TASK:
You are asked to filter the data below and copy every line holding "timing".

Excerpts from a dataset:
..........

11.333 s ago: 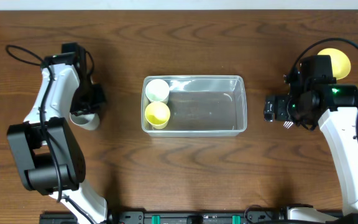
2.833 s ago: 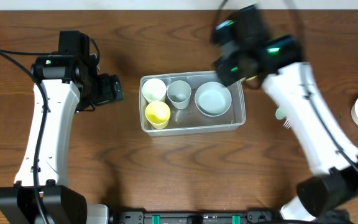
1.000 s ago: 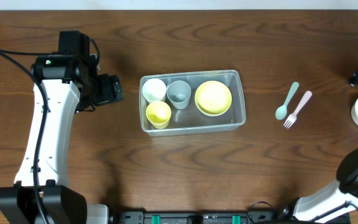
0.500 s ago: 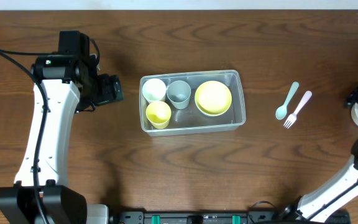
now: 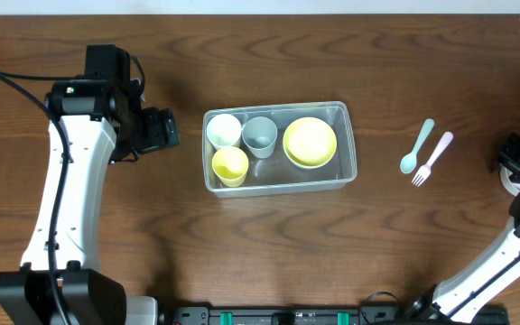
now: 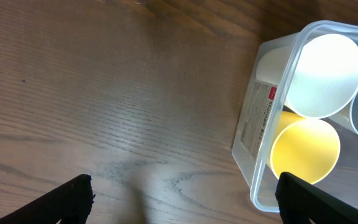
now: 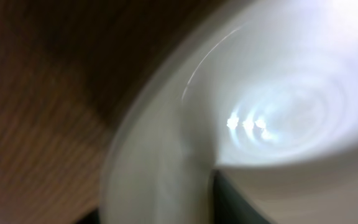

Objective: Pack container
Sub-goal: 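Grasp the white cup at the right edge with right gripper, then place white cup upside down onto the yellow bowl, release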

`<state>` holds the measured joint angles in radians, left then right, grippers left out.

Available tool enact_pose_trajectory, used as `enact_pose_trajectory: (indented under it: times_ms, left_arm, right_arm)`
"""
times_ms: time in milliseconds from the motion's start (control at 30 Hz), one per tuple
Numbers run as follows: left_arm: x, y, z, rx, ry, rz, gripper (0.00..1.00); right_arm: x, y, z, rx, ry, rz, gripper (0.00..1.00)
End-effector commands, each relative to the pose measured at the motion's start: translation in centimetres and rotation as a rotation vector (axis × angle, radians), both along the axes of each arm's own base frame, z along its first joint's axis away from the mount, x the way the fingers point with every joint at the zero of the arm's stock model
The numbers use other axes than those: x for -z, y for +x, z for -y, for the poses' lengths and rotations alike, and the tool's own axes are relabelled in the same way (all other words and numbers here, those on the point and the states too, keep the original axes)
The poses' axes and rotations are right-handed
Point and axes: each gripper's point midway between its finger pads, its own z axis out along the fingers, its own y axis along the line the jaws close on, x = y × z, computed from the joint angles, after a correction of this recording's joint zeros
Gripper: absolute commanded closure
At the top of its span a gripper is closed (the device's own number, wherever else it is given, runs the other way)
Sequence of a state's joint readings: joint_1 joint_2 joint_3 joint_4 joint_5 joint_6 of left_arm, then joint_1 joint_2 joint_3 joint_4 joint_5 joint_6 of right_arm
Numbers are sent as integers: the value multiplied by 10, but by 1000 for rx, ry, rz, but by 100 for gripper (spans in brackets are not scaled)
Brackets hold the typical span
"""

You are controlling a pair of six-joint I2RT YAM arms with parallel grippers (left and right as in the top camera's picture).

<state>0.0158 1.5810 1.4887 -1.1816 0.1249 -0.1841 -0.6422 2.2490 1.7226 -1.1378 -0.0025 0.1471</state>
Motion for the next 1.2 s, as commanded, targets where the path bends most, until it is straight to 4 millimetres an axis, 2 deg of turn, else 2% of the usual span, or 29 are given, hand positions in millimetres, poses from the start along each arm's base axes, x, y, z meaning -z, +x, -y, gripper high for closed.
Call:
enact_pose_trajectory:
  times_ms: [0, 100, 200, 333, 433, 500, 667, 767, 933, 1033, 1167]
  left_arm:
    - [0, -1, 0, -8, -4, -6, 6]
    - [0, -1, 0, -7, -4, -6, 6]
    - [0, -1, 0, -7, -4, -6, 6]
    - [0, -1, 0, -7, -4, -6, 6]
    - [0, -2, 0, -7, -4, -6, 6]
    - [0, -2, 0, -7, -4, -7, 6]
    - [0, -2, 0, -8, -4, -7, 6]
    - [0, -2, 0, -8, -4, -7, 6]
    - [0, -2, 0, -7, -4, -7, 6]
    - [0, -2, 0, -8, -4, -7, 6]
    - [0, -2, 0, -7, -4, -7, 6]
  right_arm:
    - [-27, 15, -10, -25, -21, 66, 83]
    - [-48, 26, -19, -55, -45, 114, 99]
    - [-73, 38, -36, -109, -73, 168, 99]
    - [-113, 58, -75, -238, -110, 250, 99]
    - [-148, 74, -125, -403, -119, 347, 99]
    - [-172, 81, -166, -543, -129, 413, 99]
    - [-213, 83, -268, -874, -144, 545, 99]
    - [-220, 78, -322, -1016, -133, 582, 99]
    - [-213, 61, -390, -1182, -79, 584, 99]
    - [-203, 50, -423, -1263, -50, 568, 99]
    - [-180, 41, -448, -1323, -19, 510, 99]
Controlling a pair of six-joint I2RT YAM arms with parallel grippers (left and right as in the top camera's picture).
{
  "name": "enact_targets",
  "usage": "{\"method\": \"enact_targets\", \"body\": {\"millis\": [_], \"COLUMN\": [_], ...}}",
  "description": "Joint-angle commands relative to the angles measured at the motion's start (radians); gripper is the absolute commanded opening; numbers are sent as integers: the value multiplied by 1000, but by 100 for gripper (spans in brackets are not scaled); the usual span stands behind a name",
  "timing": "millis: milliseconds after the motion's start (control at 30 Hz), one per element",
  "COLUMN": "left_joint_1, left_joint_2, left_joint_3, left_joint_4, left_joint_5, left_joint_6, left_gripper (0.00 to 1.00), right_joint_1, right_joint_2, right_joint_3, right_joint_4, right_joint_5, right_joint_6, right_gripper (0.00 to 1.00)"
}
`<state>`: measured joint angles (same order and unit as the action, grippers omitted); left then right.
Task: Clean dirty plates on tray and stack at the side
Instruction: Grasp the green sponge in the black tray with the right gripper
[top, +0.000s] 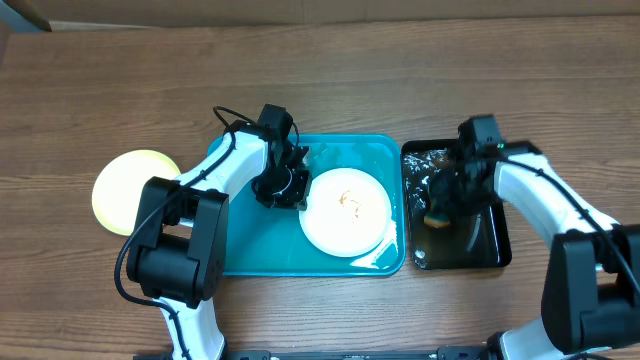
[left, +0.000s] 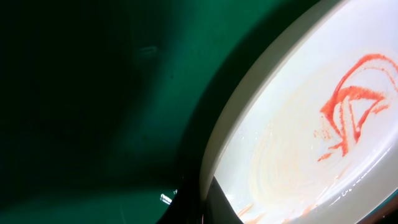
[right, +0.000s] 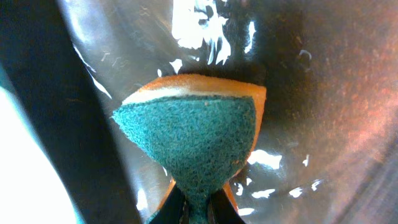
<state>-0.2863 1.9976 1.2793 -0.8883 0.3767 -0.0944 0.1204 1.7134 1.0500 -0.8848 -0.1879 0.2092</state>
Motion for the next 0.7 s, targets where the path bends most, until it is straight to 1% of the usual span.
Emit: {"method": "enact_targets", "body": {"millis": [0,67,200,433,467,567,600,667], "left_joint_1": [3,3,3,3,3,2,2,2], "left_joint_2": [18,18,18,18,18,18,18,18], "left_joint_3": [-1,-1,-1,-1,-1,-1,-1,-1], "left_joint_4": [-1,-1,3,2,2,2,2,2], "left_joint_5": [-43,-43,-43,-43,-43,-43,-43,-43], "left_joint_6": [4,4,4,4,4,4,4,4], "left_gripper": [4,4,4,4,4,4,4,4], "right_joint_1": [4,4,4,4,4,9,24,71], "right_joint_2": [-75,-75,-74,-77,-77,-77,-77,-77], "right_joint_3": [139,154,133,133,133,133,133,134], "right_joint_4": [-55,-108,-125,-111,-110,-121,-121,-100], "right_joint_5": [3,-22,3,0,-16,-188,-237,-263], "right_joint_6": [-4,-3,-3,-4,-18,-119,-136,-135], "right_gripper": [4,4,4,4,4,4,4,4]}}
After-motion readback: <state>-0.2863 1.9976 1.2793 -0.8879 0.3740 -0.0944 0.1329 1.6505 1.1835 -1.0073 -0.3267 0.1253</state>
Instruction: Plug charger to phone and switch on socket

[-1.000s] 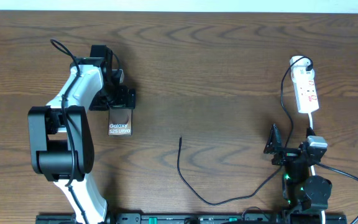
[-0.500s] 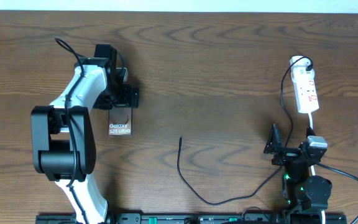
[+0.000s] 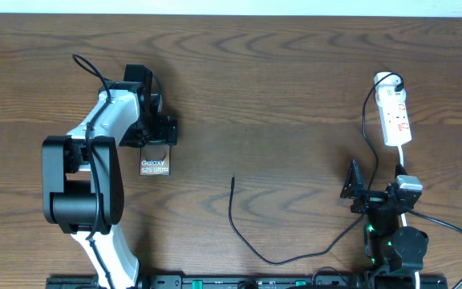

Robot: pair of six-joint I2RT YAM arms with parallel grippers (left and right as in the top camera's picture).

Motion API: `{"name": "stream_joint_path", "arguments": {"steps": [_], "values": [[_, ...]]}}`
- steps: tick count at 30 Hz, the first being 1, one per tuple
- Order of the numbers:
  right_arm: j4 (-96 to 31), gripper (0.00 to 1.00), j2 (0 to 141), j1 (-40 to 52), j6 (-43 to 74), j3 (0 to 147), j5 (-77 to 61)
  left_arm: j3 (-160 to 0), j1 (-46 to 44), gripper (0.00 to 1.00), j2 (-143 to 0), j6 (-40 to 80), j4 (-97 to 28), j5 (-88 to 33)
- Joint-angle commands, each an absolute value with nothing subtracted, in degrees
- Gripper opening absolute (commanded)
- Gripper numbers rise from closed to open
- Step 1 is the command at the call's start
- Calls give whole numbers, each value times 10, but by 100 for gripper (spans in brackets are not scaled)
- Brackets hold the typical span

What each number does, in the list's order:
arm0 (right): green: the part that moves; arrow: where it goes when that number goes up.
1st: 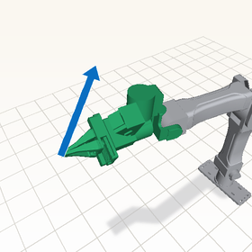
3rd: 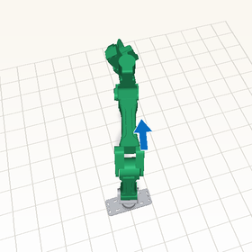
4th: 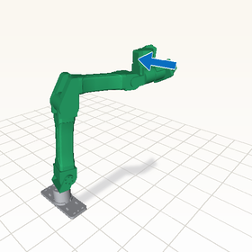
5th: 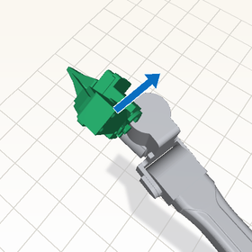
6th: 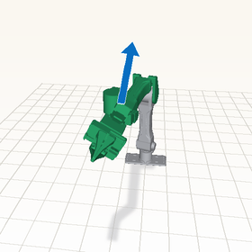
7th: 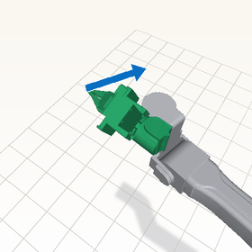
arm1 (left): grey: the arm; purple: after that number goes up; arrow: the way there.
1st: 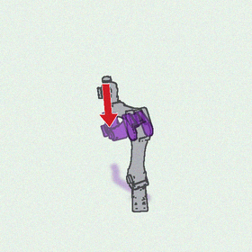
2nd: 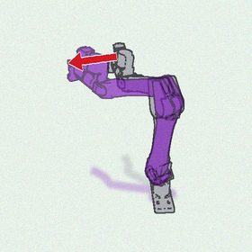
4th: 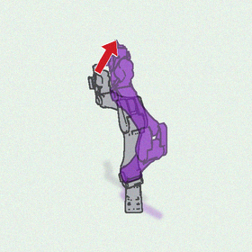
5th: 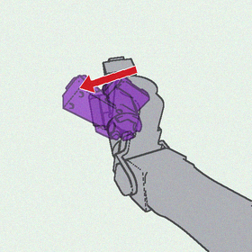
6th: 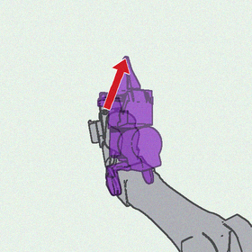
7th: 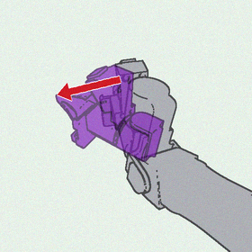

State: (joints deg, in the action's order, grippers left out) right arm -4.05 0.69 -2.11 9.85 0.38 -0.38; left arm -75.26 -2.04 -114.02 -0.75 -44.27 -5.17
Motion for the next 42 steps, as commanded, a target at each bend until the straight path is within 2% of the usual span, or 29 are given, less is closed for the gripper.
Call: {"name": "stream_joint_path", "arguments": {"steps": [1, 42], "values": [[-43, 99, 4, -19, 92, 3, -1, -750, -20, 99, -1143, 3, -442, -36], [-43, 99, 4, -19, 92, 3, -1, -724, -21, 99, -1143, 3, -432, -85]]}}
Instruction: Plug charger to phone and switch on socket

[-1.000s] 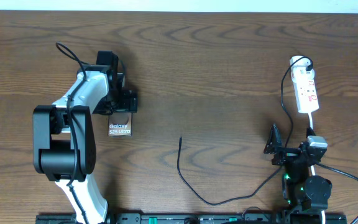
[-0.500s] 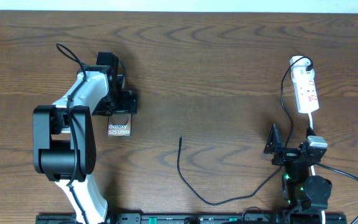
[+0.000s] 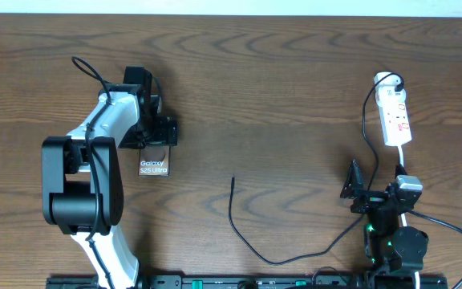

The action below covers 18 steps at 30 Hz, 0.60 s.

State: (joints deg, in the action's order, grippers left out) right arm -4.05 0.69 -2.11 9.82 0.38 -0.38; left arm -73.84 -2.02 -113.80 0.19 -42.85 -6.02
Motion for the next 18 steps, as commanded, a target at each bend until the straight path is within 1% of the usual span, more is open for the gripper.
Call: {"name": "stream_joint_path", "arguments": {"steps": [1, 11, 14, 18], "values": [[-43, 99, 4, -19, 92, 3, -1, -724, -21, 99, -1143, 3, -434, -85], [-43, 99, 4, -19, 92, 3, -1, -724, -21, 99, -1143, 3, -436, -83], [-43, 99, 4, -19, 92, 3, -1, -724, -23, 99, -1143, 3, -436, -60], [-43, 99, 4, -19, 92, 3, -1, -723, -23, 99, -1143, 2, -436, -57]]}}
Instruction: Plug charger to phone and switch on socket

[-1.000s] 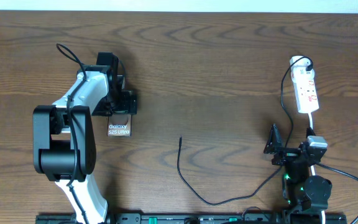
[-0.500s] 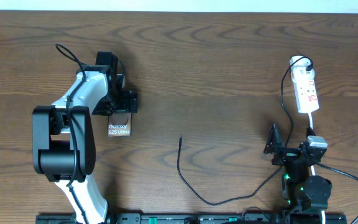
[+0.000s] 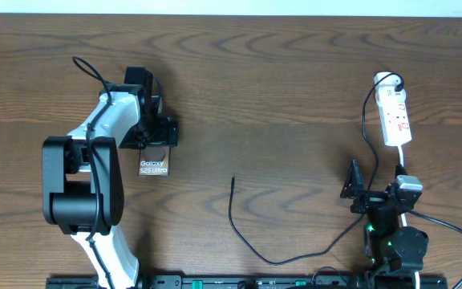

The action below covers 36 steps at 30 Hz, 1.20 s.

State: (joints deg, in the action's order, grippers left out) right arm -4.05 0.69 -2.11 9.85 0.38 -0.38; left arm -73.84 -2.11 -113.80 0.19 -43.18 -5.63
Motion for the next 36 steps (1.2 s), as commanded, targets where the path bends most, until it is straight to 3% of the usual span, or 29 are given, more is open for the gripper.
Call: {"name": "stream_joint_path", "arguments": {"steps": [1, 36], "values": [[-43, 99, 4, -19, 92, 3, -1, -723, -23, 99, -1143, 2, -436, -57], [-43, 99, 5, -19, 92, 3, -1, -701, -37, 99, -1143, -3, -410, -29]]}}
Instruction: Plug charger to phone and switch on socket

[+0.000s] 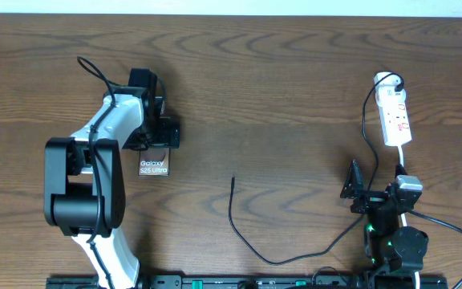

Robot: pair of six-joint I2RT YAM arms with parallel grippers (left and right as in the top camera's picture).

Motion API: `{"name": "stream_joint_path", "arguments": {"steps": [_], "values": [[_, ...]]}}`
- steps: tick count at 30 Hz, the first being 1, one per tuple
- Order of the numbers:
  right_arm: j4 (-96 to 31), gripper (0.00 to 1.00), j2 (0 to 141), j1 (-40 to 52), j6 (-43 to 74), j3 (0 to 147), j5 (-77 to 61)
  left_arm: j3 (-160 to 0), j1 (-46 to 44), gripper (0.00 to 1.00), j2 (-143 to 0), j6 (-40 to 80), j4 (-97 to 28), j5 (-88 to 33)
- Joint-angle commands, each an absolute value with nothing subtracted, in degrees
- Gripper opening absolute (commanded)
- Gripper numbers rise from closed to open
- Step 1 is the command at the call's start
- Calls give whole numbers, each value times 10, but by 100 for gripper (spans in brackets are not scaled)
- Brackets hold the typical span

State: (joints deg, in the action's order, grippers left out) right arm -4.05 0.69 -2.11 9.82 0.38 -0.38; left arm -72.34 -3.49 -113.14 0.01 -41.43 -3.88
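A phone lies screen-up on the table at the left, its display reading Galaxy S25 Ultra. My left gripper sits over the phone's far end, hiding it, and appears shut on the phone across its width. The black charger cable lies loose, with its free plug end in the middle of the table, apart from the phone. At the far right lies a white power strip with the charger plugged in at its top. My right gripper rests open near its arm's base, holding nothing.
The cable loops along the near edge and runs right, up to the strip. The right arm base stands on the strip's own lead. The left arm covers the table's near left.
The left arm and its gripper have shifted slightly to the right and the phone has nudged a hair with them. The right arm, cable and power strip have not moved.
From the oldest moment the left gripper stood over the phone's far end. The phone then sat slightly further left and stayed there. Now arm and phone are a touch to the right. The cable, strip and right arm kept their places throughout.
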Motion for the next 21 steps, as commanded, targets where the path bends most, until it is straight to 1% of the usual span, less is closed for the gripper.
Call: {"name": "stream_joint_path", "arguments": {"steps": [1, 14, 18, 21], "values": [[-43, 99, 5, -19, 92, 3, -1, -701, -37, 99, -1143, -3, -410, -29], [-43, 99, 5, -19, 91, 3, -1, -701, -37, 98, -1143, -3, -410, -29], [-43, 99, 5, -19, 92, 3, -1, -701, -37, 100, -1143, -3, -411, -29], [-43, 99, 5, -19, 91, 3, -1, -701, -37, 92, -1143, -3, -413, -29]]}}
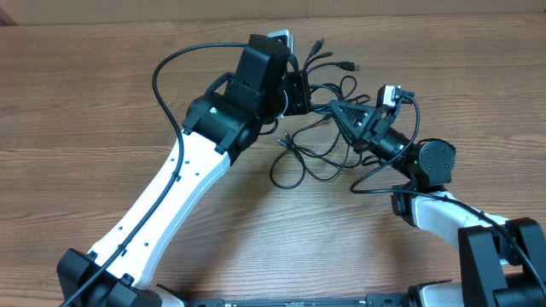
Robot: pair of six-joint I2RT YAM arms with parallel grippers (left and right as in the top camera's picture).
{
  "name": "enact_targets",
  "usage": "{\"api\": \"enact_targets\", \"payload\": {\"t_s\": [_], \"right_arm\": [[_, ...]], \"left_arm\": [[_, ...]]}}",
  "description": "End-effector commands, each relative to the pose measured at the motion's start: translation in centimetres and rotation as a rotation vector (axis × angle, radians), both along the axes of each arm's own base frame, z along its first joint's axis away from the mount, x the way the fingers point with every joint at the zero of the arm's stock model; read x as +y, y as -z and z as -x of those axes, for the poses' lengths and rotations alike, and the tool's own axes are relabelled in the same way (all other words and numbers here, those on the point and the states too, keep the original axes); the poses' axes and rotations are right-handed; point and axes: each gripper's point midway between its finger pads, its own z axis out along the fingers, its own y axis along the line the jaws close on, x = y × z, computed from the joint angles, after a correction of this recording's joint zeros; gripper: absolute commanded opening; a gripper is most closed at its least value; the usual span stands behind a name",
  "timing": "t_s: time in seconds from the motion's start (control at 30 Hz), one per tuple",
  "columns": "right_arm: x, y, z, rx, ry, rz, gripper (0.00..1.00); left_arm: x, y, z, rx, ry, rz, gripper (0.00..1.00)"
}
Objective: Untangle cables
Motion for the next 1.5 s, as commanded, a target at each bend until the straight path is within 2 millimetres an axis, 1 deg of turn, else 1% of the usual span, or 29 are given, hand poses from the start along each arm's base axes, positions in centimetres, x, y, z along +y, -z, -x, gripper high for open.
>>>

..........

EXERCISE ANSWER:
  "timing": "millis: milliseconds after the motion's start (control at 30 Hz), one per element",
  "timing": "t_s: time in seconds from the motion's start (control at 30 Hz), one per tuple",

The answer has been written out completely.